▶ [What is required]:
Below are the records. List every line holding the word "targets".

▶ [Dataset excerpts]:
......

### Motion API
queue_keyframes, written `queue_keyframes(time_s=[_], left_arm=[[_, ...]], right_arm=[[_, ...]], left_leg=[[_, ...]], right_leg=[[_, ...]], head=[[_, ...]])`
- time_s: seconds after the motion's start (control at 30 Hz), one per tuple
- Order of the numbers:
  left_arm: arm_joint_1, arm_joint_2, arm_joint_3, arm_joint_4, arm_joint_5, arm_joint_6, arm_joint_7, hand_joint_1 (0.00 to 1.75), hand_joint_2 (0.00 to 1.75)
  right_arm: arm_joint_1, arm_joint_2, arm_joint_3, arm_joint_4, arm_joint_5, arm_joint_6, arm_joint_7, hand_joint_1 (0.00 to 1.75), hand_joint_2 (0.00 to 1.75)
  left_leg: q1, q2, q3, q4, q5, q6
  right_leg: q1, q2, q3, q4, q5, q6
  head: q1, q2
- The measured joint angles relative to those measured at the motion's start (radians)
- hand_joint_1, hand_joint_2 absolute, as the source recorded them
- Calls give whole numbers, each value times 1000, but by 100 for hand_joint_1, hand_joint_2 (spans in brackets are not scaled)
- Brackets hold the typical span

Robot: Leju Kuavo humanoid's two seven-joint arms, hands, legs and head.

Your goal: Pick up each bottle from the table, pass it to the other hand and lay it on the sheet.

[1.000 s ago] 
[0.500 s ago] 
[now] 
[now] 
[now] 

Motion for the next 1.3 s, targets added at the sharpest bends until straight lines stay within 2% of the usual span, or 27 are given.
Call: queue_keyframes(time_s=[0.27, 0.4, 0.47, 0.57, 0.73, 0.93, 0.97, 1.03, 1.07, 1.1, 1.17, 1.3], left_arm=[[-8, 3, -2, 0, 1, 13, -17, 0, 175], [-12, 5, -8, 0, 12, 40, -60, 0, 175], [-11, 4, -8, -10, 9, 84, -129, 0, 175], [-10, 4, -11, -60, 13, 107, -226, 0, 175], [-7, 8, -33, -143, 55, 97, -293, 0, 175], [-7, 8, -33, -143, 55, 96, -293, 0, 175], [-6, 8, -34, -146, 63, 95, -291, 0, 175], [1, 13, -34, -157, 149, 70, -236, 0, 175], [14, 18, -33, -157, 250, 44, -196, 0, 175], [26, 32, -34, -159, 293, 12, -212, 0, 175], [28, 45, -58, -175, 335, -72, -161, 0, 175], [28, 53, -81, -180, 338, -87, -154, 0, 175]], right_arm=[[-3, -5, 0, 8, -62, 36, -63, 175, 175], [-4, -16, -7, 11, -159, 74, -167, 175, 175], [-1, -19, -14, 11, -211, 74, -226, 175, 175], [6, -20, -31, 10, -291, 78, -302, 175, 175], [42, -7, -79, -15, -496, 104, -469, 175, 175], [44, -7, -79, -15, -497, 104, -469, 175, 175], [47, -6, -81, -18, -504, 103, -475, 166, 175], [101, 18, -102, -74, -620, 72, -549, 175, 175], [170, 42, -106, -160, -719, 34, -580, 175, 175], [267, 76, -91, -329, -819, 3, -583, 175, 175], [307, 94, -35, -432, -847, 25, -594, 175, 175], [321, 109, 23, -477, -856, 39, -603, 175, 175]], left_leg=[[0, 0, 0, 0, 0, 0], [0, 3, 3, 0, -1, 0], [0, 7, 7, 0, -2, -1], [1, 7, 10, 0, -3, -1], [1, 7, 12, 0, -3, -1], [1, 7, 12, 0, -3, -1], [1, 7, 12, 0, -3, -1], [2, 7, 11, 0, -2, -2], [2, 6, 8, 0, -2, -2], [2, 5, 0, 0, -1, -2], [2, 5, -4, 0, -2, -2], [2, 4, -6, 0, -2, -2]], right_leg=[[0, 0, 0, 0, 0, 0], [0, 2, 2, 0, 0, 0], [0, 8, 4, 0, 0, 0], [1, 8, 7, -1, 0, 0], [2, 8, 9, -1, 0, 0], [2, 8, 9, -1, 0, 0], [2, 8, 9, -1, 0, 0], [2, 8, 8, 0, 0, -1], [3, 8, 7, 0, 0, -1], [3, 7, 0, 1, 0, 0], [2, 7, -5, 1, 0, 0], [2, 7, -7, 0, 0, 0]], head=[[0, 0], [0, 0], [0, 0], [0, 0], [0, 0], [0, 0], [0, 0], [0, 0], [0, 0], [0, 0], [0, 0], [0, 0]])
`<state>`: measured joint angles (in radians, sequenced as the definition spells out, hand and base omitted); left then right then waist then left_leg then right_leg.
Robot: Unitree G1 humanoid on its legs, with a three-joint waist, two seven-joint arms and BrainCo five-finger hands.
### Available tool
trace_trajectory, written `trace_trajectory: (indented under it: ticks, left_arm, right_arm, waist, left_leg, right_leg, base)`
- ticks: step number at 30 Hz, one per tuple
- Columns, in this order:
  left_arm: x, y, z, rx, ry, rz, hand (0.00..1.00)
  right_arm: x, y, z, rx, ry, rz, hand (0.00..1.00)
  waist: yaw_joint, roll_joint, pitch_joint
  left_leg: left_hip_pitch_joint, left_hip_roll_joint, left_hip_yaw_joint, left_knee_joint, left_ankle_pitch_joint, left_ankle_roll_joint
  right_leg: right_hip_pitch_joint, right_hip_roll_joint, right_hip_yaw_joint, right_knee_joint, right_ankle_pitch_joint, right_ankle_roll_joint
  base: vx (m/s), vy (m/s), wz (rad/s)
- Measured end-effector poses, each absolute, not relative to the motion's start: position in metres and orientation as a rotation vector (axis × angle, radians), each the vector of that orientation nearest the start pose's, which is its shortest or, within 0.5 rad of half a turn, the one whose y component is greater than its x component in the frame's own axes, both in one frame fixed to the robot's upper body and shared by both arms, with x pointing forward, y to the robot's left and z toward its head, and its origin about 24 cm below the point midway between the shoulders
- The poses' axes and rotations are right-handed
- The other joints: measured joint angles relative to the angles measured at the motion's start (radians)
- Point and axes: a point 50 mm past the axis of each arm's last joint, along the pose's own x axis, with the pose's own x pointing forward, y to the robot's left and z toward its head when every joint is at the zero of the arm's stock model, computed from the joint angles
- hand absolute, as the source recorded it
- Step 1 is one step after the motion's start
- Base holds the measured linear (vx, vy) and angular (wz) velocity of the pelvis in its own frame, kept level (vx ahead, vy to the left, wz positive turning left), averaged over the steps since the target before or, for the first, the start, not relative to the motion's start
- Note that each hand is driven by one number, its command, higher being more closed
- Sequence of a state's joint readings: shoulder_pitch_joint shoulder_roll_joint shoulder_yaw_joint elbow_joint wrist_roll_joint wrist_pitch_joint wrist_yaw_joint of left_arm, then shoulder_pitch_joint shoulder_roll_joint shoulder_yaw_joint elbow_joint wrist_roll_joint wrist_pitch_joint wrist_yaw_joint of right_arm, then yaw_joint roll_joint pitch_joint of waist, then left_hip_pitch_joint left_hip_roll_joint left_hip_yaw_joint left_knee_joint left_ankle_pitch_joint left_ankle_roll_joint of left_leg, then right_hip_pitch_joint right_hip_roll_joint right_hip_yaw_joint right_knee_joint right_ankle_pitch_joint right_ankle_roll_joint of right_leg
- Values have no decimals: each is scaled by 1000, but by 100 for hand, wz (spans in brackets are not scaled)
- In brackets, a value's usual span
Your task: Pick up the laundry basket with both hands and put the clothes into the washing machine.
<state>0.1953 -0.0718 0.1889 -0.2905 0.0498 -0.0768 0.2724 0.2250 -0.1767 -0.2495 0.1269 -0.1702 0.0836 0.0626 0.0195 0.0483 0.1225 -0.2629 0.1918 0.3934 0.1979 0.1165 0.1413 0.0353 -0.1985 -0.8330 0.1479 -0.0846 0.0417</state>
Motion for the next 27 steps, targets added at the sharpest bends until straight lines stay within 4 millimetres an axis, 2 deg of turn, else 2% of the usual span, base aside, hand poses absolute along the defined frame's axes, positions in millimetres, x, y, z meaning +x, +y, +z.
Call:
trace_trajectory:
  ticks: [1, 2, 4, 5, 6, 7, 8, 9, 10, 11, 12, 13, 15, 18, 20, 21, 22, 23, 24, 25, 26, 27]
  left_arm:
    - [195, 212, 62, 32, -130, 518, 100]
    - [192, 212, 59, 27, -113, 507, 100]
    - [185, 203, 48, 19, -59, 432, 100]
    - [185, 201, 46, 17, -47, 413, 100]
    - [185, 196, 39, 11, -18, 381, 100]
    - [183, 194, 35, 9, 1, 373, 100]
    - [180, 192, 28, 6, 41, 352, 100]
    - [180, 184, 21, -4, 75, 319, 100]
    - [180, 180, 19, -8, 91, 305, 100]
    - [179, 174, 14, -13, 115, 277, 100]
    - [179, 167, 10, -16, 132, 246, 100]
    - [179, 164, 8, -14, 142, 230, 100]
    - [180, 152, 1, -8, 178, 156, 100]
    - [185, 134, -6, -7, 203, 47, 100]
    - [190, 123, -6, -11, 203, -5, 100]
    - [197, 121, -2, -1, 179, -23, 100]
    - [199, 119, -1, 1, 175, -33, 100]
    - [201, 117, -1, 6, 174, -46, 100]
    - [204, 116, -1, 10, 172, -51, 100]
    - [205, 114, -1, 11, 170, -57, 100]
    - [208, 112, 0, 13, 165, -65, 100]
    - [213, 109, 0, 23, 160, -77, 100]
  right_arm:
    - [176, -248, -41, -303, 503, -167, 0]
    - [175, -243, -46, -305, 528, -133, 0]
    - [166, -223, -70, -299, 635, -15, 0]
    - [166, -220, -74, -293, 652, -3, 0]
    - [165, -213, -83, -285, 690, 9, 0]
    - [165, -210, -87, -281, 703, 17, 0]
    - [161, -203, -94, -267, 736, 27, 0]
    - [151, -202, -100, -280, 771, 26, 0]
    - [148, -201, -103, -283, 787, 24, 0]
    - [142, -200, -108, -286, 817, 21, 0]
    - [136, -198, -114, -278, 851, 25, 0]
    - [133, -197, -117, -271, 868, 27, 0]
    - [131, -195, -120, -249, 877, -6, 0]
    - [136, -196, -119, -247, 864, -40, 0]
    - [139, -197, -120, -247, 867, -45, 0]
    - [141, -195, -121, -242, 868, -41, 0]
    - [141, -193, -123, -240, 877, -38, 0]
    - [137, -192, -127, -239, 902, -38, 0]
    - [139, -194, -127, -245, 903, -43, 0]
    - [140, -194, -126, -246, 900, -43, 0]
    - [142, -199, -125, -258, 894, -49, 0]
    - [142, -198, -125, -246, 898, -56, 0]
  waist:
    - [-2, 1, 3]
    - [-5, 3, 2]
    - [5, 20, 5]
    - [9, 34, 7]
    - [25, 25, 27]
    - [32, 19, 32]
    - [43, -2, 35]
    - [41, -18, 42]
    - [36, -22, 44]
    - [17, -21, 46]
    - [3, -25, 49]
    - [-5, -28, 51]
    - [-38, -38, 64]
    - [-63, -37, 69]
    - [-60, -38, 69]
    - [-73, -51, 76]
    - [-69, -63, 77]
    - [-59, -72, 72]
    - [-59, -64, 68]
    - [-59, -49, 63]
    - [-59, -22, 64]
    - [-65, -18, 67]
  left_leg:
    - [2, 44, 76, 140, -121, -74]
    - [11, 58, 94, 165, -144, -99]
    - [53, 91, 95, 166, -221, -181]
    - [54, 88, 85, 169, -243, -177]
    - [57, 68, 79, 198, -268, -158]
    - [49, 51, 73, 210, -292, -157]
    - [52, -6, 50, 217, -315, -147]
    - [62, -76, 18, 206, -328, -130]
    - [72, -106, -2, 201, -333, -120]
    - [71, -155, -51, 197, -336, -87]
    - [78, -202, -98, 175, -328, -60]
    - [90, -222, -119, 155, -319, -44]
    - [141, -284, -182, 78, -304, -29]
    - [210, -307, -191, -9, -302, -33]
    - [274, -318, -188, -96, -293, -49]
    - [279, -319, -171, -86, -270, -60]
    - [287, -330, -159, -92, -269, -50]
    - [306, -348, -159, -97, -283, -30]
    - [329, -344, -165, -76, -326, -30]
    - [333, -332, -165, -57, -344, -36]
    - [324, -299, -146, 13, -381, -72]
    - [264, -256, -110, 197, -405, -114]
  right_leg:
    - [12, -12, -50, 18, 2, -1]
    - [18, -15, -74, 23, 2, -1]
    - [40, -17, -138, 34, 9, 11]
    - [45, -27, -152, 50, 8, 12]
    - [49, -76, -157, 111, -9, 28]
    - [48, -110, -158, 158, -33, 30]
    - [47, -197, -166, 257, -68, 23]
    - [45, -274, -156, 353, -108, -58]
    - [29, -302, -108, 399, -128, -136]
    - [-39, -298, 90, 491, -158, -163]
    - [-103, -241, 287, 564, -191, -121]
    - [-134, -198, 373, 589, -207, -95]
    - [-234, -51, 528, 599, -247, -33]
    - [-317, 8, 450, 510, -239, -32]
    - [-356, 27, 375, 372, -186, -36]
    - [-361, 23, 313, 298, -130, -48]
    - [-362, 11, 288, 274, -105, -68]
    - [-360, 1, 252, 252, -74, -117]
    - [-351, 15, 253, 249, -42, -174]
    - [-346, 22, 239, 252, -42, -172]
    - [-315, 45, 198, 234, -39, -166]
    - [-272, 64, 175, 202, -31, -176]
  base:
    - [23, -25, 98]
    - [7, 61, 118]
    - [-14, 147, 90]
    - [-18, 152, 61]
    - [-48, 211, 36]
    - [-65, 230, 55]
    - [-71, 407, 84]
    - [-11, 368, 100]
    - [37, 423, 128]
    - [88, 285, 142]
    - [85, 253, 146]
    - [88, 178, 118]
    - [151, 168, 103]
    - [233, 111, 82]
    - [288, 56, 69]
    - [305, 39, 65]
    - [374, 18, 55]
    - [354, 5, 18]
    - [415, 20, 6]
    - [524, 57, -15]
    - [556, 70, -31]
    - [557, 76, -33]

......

▶ [Answer area]:
Motion for the next 1.3 s, targets added at the sharpest bends until straight lines stay within 2% of the usual span, or 27 are given.
Motion for the next 27 steps, targets added at the sharpest bends until straight lines stay within 4 millimetres an axis, 2 deg of turn, else 2% of the usual span, base aside, hand poses absolute along the defined frame's axes, positions in millimetres, x, y, z meaning +x, +y, +z.

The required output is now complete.